Segment Open

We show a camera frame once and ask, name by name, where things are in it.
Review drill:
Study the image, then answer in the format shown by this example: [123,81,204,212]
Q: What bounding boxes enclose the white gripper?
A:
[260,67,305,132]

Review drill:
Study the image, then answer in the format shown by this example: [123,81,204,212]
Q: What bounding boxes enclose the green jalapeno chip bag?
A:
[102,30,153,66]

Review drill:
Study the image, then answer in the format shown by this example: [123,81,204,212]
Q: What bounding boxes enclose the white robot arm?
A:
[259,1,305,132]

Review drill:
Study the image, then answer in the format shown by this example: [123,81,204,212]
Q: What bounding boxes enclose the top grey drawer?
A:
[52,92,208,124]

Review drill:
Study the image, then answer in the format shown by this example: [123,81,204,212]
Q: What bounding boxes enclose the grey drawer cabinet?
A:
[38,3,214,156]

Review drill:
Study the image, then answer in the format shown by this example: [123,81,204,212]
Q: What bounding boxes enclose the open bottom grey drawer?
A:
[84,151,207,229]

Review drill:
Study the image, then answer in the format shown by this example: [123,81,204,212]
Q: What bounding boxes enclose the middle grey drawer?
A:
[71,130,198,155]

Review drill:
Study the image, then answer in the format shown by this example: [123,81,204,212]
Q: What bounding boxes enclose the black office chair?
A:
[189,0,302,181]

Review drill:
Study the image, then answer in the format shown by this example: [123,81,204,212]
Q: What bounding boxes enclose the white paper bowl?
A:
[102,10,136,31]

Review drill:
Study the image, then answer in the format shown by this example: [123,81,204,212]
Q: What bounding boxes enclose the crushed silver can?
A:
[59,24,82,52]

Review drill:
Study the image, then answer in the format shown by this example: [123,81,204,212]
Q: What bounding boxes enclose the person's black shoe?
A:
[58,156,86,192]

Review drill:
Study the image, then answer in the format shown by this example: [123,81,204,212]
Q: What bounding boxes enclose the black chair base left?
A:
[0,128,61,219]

Segment Closed

## What to do
Quote the entire listing above exactly.

## Response below
We show a camera frame once and ask, name by name, where things are in it.
Review drill:
Study the image, then answer in the format shown by this example: [123,81,204,212]
Q: What bounding boxes enclose the white gripper?
A:
[260,67,305,132]

Review drill:
Study the image, then answer in the format shown by this example: [123,81,204,212]
Q: What bounding boxes enclose the green jalapeno chip bag?
A:
[102,30,153,66]

Review drill:
Study the image, then answer in the format shown by this example: [123,81,204,212]
Q: What bounding boxes enclose the white robot arm?
A:
[259,1,305,132]

Review drill:
Study the image, then answer in the format shown by this example: [123,81,204,212]
Q: What bounding boxes enclose the top grey drawer?
A:
[52,92,208,124]

Review drill:
Study the image, then answer in the format shown by this example: [123,81,204,212]
Q: What bounding boxes enclose the grey drawer cabinet?
A:
[38,3,214,156]

Review drill:
Study the image, then answer in the format shown by this example: [123,81,204,212]
Q: What bounding boxes enclose the open bottom grey drawer?
A:
[84,151,207,229]

Review drill:
Study the image, then answer in the format shown by this example: [123,81,204,212]
Q: What bounding boxes enclose the middle grey drawer?
A:
[71,130,198,155]

Review drill:
Study the image, then answer in the format shown by this example: [123,81,204,212]
Q: What bounding boxes enclose the black office chair?
A:
[189,0,302,181]

Review drill:
Study the image, then answer in the format shown by this example: [123,81,204,212]
Q: What bounding boxes enclose the white paper bowl?
A:
[102,10,136,31]

Review drill:
Study the image, then answer in the format shown by this example: [123,81,204,212]
Q: What bounding boxes enclose the crushed silver can?
A:
[59,24,82,52]

Review drill:
Study the image, then answer in the format shown by this example: [123,81,204,212]
Q: What bounding boxes enclose the person's black shoe?
A:
[58,156,86,192]

Review drill:
Study the image, then answer in the format shown by this example: [123,81,204,212]
Q: What bounding boxes enclose the black chair base left?
A:
[0,128,61,219]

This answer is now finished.